◆ EXERCISE
Copy the listing out exactly as shown.
RECORDED DATA below:
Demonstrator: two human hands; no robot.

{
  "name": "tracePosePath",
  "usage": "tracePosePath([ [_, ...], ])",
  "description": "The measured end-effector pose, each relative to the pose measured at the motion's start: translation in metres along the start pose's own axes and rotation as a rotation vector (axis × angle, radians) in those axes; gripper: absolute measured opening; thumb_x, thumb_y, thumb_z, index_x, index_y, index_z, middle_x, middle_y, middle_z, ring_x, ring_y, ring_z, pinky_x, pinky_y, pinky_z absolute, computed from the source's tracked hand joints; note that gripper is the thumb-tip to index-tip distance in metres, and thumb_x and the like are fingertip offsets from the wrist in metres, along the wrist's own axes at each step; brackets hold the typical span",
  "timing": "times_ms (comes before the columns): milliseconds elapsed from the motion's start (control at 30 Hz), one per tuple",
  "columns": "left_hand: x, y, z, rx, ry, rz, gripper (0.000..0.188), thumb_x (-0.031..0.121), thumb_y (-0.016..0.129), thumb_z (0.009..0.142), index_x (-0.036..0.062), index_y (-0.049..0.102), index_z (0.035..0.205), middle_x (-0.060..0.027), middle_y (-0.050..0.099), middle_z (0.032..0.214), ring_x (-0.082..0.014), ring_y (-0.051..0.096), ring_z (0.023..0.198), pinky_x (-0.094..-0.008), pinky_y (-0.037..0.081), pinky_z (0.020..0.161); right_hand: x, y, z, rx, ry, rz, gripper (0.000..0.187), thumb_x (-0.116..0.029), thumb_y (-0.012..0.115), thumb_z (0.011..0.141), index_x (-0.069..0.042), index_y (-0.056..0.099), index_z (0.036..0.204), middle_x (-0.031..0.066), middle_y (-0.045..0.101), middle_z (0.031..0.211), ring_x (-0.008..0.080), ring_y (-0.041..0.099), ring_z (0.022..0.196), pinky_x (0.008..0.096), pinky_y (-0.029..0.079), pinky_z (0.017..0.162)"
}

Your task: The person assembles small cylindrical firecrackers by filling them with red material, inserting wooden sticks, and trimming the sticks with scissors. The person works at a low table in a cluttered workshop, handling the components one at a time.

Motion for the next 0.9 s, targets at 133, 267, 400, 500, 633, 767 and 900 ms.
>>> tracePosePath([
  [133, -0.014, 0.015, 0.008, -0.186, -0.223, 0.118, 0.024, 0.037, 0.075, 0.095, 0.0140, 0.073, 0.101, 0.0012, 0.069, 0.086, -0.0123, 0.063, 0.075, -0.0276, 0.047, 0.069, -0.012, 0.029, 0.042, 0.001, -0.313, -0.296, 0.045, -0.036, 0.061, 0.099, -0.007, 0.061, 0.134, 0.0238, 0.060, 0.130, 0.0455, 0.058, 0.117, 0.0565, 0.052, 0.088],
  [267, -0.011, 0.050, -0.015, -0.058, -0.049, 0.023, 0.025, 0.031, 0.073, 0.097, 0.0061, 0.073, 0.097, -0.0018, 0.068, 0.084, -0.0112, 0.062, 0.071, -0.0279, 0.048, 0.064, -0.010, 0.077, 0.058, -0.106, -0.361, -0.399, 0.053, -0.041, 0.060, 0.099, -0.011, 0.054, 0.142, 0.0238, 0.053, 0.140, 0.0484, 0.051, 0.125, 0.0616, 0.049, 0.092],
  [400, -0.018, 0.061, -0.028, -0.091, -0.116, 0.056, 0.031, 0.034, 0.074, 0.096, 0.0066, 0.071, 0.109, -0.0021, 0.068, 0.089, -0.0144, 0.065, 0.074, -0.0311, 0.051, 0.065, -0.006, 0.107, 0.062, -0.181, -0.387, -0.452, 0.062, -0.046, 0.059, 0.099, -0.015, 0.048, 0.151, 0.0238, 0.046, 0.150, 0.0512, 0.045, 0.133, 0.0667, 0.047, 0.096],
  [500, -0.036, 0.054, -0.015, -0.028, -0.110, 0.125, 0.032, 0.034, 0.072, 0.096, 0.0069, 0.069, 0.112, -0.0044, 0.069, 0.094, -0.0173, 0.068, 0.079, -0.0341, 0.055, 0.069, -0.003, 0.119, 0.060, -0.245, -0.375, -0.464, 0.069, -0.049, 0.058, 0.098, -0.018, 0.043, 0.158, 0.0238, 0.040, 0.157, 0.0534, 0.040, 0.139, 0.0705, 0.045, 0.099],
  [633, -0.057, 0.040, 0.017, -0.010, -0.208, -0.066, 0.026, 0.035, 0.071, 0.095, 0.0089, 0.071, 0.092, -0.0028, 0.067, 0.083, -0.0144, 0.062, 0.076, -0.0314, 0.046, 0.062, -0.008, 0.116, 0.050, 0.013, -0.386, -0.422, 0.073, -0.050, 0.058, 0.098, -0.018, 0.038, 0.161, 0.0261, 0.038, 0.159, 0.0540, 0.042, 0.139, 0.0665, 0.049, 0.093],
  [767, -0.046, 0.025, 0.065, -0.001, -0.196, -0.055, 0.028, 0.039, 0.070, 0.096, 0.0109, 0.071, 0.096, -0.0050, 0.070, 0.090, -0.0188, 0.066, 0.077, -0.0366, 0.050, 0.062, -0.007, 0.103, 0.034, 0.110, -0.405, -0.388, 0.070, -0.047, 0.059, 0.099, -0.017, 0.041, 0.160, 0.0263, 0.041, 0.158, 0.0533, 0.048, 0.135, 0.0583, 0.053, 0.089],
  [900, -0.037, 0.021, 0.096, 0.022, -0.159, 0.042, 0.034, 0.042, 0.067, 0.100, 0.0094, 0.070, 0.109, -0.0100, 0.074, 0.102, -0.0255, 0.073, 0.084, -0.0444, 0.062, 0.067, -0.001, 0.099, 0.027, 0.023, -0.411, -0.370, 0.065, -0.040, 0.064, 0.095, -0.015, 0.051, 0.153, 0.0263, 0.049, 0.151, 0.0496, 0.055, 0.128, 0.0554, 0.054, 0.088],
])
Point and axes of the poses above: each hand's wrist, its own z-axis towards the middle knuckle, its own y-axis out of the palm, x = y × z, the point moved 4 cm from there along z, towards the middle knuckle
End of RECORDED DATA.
◆ RESPONSE AREA
Demonstrator: two human hands; no robot.

{
  "name": "tracePosePath",
  "usage": "tracePosePath([ [_, ...], ])",
  "description": "The measured end-effector pose, each relative to the pose measured at the motion's start: translation in metres along the start pose's own axes and rotation as a rotation vector (axis × angle, radians) in those axes; gripper: absolute measured opening; thumb_x, thumb_y, thumb_z, index_x, index_y, index_z, middle_x, middle_y, middle_z, ring_x, ring_y, ring_z, pinky_x, pinky_y, pinky_z absolute, computed from the source's tracked hand joints; note that gripper is the thumb-tip to index-tip distance in metres, and thumb_x and the like are fingertip offsets from the wrist in metres, along the wrist's own axes at each step; brackets hold the typical span",
  "timing": "times_ms (comes before the columns): milliseconds elapsed from the motion's start (control at 30 Hz), one per tuple",
  "columns": "left_hand: x, y, z, rx, ry, rz, gripper (0.000..0.188), thumb_x (-0.031..0.121), thumb_y (-0.016..0.129), thumb_z (0.009..0.142), index_x (-0.036..0.062), index_y (-0.049..0.102), index_z (0.035..0.205), middle_x (-0.060..0.027), middle_y (-0.050..0.099), middle_z (0.032..0.214), ring_x (-0.082..0.014), ring_y (-0.051..0.096), ring_z (0.023..0.198), pinky_x (-0.094..-0.008), pinky_y (-0.037..0.081), pinky_z (0.020..0.161); right_hand: x, y, z, rx, ry, rz, gripper (0.000..0.187), thumb_x (-0.116..0.029), thumb_y (-0.012..0.115), thumb_z (0.011..0.141), index_x (-0.069..0.042), index_y (-0.056..0.099), index_z (0.036..0.204), middle_x (-0.031..0.066), middle_y (-0.045..0.101), middle_z (0.031..0.211), ring_x (-0.008..0.080), ring_y (-0.041..0.099), ring_z (0.022..0.196), pinky_x (0.008..0.096), pinky_y (-0.029..0.079), pinky_z (0.017..0.162)"
}

Your task: The person assembles small cylindrical firecrackers by filling them with red material, inserting wooden sticks, and trimming the sticks with scissors. The person works at a low table in a cluttered workshop, handling the components one at a time.

Motion for the next 0.9 s, targets at 133, 267, 400, 500, 633, 767 and 900 ms.
>>> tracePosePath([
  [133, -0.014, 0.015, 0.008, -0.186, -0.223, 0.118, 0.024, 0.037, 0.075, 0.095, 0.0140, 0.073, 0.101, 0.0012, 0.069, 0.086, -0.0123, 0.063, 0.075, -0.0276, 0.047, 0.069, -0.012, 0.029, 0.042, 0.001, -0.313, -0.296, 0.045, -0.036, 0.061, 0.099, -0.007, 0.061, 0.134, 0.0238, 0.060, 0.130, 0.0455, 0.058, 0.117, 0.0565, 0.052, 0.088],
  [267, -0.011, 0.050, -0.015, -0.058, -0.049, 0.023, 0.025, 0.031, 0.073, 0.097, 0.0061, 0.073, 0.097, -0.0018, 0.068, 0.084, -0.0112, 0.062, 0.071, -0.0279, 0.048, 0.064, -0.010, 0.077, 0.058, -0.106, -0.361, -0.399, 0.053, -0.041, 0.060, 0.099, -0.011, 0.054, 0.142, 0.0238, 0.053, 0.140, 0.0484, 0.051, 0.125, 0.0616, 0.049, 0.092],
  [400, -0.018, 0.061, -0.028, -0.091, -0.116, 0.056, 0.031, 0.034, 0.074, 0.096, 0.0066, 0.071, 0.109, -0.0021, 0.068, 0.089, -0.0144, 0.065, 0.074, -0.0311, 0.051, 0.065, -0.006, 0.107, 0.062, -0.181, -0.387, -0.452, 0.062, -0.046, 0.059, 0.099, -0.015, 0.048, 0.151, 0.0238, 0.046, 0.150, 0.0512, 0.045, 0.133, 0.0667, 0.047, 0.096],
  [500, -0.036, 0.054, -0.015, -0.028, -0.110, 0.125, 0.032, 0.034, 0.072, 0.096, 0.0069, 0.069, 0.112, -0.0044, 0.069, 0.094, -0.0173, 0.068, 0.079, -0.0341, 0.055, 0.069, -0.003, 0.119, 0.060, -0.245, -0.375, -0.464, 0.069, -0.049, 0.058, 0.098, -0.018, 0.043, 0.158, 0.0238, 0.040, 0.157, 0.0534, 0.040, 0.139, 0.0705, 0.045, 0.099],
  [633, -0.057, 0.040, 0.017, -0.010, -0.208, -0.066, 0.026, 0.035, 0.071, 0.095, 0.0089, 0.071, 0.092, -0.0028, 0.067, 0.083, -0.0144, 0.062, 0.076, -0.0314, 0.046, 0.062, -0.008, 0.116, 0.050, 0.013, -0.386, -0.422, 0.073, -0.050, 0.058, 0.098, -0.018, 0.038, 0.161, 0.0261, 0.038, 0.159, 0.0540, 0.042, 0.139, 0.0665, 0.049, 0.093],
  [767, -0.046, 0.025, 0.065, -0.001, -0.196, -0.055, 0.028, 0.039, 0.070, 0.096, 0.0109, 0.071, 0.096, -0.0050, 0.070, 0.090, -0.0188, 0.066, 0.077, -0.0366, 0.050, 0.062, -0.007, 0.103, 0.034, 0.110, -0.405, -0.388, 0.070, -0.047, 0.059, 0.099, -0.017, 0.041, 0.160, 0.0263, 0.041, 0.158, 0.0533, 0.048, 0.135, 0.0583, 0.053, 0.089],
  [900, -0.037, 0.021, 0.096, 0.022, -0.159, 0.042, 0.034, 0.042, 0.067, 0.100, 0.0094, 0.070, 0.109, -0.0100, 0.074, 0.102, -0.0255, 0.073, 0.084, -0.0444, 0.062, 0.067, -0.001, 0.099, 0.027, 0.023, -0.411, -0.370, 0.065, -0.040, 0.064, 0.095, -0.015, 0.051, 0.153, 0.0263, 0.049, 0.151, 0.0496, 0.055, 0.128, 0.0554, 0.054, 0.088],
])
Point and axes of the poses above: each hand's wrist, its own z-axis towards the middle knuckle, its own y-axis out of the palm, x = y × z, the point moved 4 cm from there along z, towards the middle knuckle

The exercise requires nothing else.